Die USA geben mit 14 Prozent ihres Bruttosozialprodukts zu Marktpreisen am meisten der 24 OECD-Mitgliedsstaaten für die Gesundheitsfürsorge aus. Damit liegen sie vor Kanada (10,3 Prozent), der Schweiz (9,5 Prozent), Deutschland (8,7 Prozent), und zuletzt Schweden (7,9 Prozent). Die Angaben beziehen sich auf eine Studie der OECD von 1996.

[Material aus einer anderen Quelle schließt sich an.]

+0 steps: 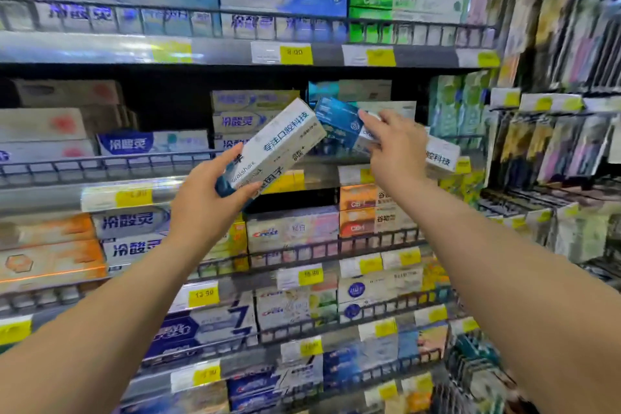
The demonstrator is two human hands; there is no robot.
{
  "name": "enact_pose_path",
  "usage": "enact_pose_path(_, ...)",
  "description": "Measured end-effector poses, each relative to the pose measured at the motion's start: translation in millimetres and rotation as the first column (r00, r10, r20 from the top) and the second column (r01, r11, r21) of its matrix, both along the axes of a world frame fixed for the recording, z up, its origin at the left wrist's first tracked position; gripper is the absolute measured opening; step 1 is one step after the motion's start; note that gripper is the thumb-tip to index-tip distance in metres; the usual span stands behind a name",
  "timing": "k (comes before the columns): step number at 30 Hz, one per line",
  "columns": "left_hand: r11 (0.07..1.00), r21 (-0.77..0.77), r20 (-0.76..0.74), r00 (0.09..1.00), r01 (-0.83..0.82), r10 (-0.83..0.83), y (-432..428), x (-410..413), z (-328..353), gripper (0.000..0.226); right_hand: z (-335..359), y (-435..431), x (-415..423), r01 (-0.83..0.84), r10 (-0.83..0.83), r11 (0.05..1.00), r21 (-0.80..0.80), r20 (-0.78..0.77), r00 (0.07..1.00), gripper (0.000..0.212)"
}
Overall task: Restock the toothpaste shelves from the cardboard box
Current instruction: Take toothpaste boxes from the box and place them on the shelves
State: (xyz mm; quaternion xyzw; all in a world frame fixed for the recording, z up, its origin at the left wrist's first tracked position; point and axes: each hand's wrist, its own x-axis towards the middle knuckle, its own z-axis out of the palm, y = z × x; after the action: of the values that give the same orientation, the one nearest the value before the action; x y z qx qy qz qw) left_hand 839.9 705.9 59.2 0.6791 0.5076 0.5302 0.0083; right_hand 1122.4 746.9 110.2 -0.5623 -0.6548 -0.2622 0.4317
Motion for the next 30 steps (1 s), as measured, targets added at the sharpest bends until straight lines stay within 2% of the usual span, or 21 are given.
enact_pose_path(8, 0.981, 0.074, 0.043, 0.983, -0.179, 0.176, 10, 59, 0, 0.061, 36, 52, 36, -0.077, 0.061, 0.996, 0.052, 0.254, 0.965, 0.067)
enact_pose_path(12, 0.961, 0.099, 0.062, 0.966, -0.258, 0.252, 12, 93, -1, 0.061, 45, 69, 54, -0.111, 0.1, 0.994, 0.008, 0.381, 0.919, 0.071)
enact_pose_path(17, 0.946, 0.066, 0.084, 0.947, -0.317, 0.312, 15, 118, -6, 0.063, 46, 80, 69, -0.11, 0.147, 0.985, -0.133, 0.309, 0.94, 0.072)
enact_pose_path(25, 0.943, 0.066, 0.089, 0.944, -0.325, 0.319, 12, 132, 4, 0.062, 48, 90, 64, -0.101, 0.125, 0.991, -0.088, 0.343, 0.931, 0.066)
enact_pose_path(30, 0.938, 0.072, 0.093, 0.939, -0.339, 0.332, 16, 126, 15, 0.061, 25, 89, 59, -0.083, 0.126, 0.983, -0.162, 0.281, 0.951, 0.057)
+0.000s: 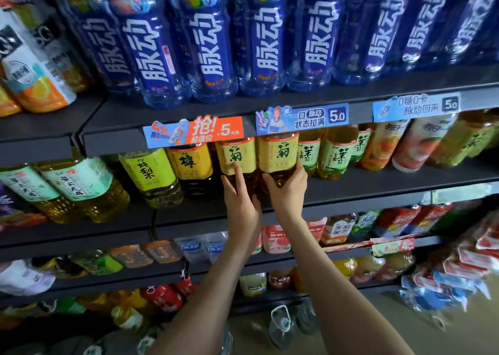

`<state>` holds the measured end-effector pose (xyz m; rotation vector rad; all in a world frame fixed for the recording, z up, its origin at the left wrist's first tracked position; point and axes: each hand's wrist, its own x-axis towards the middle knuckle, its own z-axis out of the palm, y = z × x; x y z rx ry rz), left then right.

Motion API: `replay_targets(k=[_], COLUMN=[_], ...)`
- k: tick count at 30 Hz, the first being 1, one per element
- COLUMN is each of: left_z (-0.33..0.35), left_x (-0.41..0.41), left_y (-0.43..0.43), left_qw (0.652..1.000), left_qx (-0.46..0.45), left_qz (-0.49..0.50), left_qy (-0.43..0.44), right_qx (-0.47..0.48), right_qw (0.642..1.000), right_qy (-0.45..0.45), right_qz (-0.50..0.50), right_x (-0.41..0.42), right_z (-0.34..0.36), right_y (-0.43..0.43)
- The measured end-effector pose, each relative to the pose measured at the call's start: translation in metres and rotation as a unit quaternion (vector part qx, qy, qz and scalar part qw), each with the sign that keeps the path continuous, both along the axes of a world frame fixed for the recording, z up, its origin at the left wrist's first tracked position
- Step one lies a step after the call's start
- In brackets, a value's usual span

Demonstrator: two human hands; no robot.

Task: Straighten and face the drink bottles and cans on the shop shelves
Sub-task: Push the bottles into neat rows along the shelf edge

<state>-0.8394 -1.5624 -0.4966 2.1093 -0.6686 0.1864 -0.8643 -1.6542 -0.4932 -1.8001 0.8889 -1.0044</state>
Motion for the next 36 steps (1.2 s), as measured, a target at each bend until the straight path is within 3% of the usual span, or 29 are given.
replay_targets(k=[8,12,15,18,27,34,36], left_z=[-0.007,-0.014,-0.015,-0.017,-0.022,-0.037,-0.033], left_x=[-0.002,-0.009,-0.020,-0.032,-0.046,-0.044,-0.047], left_y=[-0.004,-0.015,-0.028,-0.044,-0.108,-0.133,-0.135], left_qw=[1.000,0.997,0.990,0.985,0.988,0.993,0.991], left_qx=[0.006,0.005,-0.012,-0.029,-0.057,-0.006,0.046], left_qz=[-0.002,0.032,0.012,-0.027,-0.039,-0.034,-0.048], left_qy=[0.010,-0.075,-0.142,-0.170,-0.137,-0.116,-0.117], right_qx=[0.002,-0.008,-0.019,0.006,-0.045,-0.058,-0.056], right_qw=[1.000,1.000,0.998,0.993,0.989,0.990,0.990], right_qy=[0.012,-0.010,-0.030,0.007,0.098,0.105,0.108], right_qz=[-0.018,0.023,-0.054,-0.117,-0.099,-0.075,-0.070], right_x=[0.005,-0.010,-0.033,-0.049,-0.051,-0.046,-0.046], right_z=[0.004,0.002,-0.002,-0.002,0.001,-0.004,-0.005], right_y=[0.009,-0.003,-0.027,-0.060,-0.106,-0.117,-0.119])
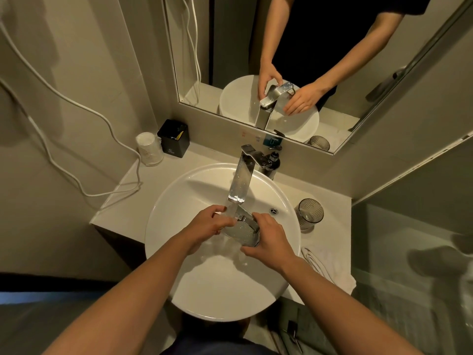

Die Organisation für wirtschaftliche Zusammenarbeit und Entwicklung (OECD: Organisation for Economic Cooperation and Development) ist ein Zusammenschluss von 30 marktwirtschaftlich orientierten und demokratischen Industrieländern.

Erklärung:

Die beständig ansteigende Kostenspirale der Gesundheitsfürsorge sorgt immer wieder für Schlagzeilen und Wahlkampfthemen. In Deutschland stiegen die Ausgaben für Gesundheit seit den fünfziger Jahren kontinuierlich an. Stationäre Behandlung in Krankenhäusern verschlingt dabei immer noch das meiste Geld. In den USA bildete sich seit den dreißiger Jahren eine immer stärker werdende Kluft im Gesundheitswesen. Wohlhabende Bürger konnten sich eine immer umfassendere Vorsorge leisten. Krankenhäuser und Ärzte ringen mit teuren Spezialausstattungen um diese Patienten. Dagegen waren in den neunziger Jahren mehr als 35 Millionen US-Amerikaner nicht krankenversichert, weitere 20 Millionen nur unzureichend. Das Fehlschlagen der Gesundheitsreform von 1992 bis 1994 des Ex-Präsidenten Clinton macht die Lösung des Problemes in nächster Zeit unwahrscheinlich. Schweden dagegen führte schon 1955 eine Versicherung für medizinische Fürsorge und Krankengeld ein. Die Regierung legte die Honorare für Ärzte und Krankenhäuser gesetzlich fest. Die Kosten der Pflichtversicherung wurden von Arbeitgebern, Arbeitnehmern und Regierung gemeinsam getragen.